Demokrasi ile yönetilen ülkelere bakıldığında, geri kalmış ülkelerin en büyük sorunu yerel siyasetle genel siyaseti ayrıştıramaması olarak karşımıza çıkmakta. Genel siyasette partiler seçmenlerini kenetlendirme ve sıklaştırmak için sert söylemlerde bulunurken yerelde ise; tanıdık akraba, ikili ilişkilerin ön plana çıktığı gözlenmekte. A partili olan bir seçmen düşüncesinin tam tersi bir partinin adayına oy verme durumunda kalabilmekte. Bu davranışını da kişileştirmekte, kişiye oy verdiğini vurgulamakta.
Genel siyasetin kutuplaştırma politikasının yerele indiğinde ise ülke olarak yetmişli, seksenli yıllar arasında çok acı tecrübe ile öğrendik. Binlerce gencin telef olması olarak hafızalara kazınmış oldu.
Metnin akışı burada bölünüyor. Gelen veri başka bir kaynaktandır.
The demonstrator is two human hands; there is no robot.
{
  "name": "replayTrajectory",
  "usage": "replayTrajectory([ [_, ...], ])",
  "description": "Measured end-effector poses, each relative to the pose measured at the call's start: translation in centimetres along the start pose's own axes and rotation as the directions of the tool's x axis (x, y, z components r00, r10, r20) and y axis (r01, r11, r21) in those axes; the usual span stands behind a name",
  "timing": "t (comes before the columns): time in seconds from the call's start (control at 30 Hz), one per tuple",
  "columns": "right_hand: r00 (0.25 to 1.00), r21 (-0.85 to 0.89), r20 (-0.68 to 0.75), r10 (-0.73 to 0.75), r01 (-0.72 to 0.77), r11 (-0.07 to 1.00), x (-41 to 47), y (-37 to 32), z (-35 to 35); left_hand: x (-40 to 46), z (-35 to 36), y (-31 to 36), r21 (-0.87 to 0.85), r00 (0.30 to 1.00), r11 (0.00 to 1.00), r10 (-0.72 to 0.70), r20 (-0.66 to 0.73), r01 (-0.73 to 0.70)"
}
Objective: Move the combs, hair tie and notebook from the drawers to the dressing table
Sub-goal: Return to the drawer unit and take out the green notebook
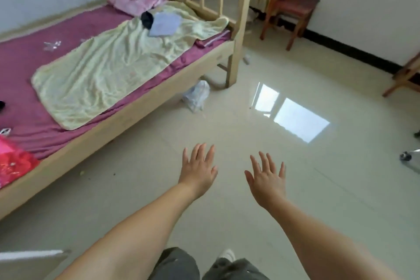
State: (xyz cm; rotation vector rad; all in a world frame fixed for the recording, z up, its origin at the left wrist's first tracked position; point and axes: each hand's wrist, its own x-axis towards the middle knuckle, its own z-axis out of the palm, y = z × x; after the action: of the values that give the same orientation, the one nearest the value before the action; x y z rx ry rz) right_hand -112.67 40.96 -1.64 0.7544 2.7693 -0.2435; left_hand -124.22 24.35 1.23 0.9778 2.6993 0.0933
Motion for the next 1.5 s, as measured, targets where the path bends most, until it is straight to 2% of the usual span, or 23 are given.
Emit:
replayTrajectory([
  [0.1, 0.993, 0.085, -0.041, 0.110, -0.107, 0.991, 2.4, 5.8, -1.6, 5.8, 0.0, 4.8, -0.029, 0.999, 1.000, 0.014, 0.049, -0.012],
  [0.23, 0.949, 0.156, -0.090, 0.301, -0.285, 0.946, 6.4, 15.2, -3.3, 15.2, 0.1, 12.3, -0.011, 0.988, 0.990, 0.141, 0.069, -0.140],
  [0.37, 0.875, 0.167, -0.121, 0.469, -0.448, 0.879, 11.5, 26.4, -6.7, 26.2, -0.7, 22.0, -0.022, 0.956, 0.957, 0.291, 0.027, -0.290],
  [0.43, 0.799, 0.198, -0.128, 0.588, -0.560, 0.804, 14.5, 33.2, -8.9, 32.9, -1.5, 28.8, -0.018, 0.923, 0.924, 0.383, 0.042, -0.383],
  [0.5, 0.784, 0.182, -0.132, 0.607, -0.583, 0.792, 15.1, 35.4, -10.2, 35.0, -2.6, 31.2, -0.005, 0.903, 0.903, 0.429, 0.032, -0.429],
  [0.7, 0.653, 0.287, -0.178, 0.736, -0.681, 0.673, 21.5, 50.1, -17.5, 49.1, -7.3, 49.0, -0.010, 0.789, 0.789, 0.614, 0.015, -0.614],
  [0.87, 0.567, 0.319, -0.167, 0.806, -0.743, 0.589, 26.9, 62.2, -19.4, 57.6, -6.9, 61.7, -0.006, 0.712, 0.712, 0.702, 0.016, -0.702],
  [0.97, 0.555, 0.318, -0.157, 0.817, -0.755, 0.574, 30.9, 70.8, -21.2, 63.6, -6.5, 69.8, -0.006, 0.714, 0.714, 0.700, 0.023, -0.700],
  [1.13, 0.589, 0.279, -0.166, 0.791, -0.741, 0.610, 36.7, 85.8, -25.7, 72.9, -7.0, 83.0, 0.008, 0.744, 0.744, 0.668, 0.011, -0.668],
  [1.27, 0.592, 0.269, -0.154, 0.791, -0.745, 0.610, 42.2, 96.4, -28.9, 79.3, -7.4, 90.8, 0.032, 0.689, 0.688, 0.725, 0.017, -0.725],
  [1.4, 0.628, 0.272, -0.189, 0.755, -0.705, 0.655, 50.7, 105.6, -31.6, 88.4, -7.4, 98.9, 0.010, 0.716, 0.716, 0.698, 0.007, -0.698],
  [1.5, 0.613, 0.290, -0.199, 0.764, -0.708, 0.644, 57.2, 112.3, -33.8, 96.0, -8.0, 105.7, 0.018, 0.689, 0.689, 0.725, -0.011, -0.725],
])
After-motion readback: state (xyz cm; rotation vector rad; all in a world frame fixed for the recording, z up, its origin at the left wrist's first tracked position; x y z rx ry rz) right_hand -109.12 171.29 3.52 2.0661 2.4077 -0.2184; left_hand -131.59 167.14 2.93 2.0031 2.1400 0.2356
Gelişmiş ülkeler olarak bakıldığında ABD ve AB devletlerinde yerel meclislerde en büyük kavgaların muhalefetin yatırımları az bulmasından ve seçim vaatlerini yerine getirilmemesi üzerine olduğu görünmekte. Bu meclislerde iktidar ve muhalefet partilerin meclis üyeleri ortak bir komisyon kurarak yapılacak yatırımların kaynaklarını bu komisyonun bulması sağlanmakta. Buna örnek olabilecek bir belediye ise Burdur’un Tefenni Belediyesi. Hem seçim sathında hem de seçimden sonra ayrıştırma politikası yerine bütünleştirici politikaları karşılığını bulmuş durumda. Bu davranışlar yaşadığımız Burdur’da geçerli mi?
31 Mart yerel seçimlerinden sonra Burdur Belediye meclis toplantılarını takip eden biri olarak mecliste bırakın ortak karar almayı Burdur’un gelişmesi için fikir üreten olmadığı gibi bir tarafın beyaz dediğine bir taraf da siyah demekte. ‘Belediye başarısız olsun bir daha ki seçimlerde de biz kazanalım.’ anlayışı hakim. Bu anlayışın ülke genelinde de hakim olduğunu TV kanallarında izlemekteyiz. Bu anlayış ise ülkenin ve şehirlerimizin gelişmesinin önündeki tek engel.
Burdur Belediyesi meclis toplantılarında dişe dokunur hafızalara yer etmiş konular ise; şehir içi otobüs fiyatları, su zammı ve 18.madde uygulaması oldu. Burdur Belediyesi meclisindeki muhalefetin ise muhafazakâr bir düşünceye sahip olduğu halde devletle sorunu olanların peşine takılması veya böyle algılanması muhafazakâr kesimin yıpranması olarak karşımıza çıkmakta.
Burdur Belediyesi meclis toplantısında muhalefetin belediye başkanı ve ekibine sormadığı veya soramadığı konuları bir basın mensubu olarak bizler sizlerin adına soralım.
1- Sayın Başkan Ali Orkun Ercengiz, meclis üyelerinin ve AK Parti İl Başkanı’nın tutumundan güç kazandığınız ve bu gücü kaybetmemek için devamlı malzeme vererek seçim vaatlerinizi unutturmaya çalıştığınız doğru mu?
2- Gazete ve haberlerde finansal kaynak bulamadığınızdan bahsediyorsunuz. Seçim vaatlerinizi yaparken bunu düşünemediniz mi? Seçim vaatlerinizden kaçını gerçekleştirebileceksiniz? Kaynak bulabilmek için iktidar partisi ile Burdur için yan yana gelmeyi düşünüyor musunuz?
3- 2020 yılında faaliyete geçecek veya temelini atmayı düşündüğünüz yatırımınız var mı?
4- Burdur’un gelecekte gözdesi olabilecek Köprübaşı ve çayın ıslahı ne zaman bitecek?
5- Şehirler meydanları ile anılır. Burdur Cumhuriyet Meydanı ne zaman Burdur’a yakışır bir şekilde yapılacak?
6- İçme suyu, katı atık bertaraf projesi ve spor salonunu ne zaman başlayacak ve bitireceksiniz?
Bunun gibi soruları çoğaltabiliriz ancak Burdur Belediyesini CHP’li bir başkan yönettiğine göre AK Parti ve MHP il başkanlarının, belediye meclis üyelerinin sorması gereken soruları sorsalar, siyasilerimiz kuru siyaset yerine yatırımlar üzerinden siyaset yapsa acaba Burdur ne kaybeder ne kazanır?